**Exercise instructions:**
Every line of the data must appear again in the answer, exactly as written.

**Dataset extract:**
╭──

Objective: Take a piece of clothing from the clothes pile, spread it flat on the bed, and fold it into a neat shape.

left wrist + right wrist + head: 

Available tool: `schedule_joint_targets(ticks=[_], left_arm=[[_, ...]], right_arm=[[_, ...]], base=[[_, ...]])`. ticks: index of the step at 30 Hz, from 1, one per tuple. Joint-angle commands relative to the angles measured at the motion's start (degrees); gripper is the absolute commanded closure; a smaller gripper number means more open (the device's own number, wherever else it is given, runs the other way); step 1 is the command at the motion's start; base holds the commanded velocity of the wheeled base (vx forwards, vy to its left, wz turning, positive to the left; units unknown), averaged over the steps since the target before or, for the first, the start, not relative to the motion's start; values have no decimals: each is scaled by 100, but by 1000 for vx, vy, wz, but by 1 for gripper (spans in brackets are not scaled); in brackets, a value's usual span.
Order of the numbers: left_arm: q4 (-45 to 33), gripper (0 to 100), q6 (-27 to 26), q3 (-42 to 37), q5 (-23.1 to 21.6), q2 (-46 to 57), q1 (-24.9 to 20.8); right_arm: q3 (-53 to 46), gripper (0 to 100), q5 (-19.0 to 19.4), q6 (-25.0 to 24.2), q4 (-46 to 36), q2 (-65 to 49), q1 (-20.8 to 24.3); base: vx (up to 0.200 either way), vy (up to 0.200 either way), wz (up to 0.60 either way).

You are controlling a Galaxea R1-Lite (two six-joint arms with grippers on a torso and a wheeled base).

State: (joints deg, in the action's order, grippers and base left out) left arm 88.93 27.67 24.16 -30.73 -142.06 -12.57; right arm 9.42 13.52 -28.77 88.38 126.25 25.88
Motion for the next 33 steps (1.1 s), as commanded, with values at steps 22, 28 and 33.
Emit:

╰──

**Result for this task:**
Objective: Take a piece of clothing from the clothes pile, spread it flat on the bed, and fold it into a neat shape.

left wrist + right wrist + head: 

Available tool: `schedule_joint_targets(ticks=[_], left_arm=[[_, ...]], right_arm=[[_, ...]], base=[[_, ...]])`. ticks: index of the step at 30 Hz, from 1, one per tuple. Joint-angle commands relative to the angles measured at the motion's start (degrees); gripper is the absolute commanded closure; a smaller gripper number means more open (the device's own number, wherever else it is given, runs the other way); step 1 is the command at the motion's start; base holds the commanded velocity of the wheeled base (vx forwards, vy to its left, wz turning, positive to the left; units unknown), averaged over the steps since the target before or, for the first, the start, not relative to the motion's start; values have no decimals: each is scaled by 100, but by 1000 for vx, vy, wz, but by 1 for gripper (spans in brackets are not scaled); in brackets, a value's usual span.
Order of the numbers: left_arm: q4 (-45 to 33), gripper (0 to 100), q6 (-27 to 26), q3 (-42 to 37), q5 (-23.1 to 21.6), q2 (-46 to 57), q1 (-24.9 to 20.8); right_arm: q3 (-53 to 46), gripper (0 to 100), q5 (-19.0 to 19.4), q6 (-25.0 to 24.2), q4 (-46 to 36), q2 (-65 to 49), q1 (-20.8 to 24.3); base: vx (up to 0.200 either way), vy (up to 0.200 either way), wz (up to 0.60 either way).

You are controlling a Galaxea R1-Lite (two six-joint arms with grippers on a torso and a wheeled base).

State: (joints deg, in the action's order, grippers and base left out) left arm 88.93 27.67 24.16 -30.73 -142.06 -12.57; right arm 9.42 13.52 -28.77 88.38 126.25 25.88
Motion for the next 33 steps (1.1 s), as commanded, with values at steps 22, 28 and 33.
Emit:

There is no more to this exercise.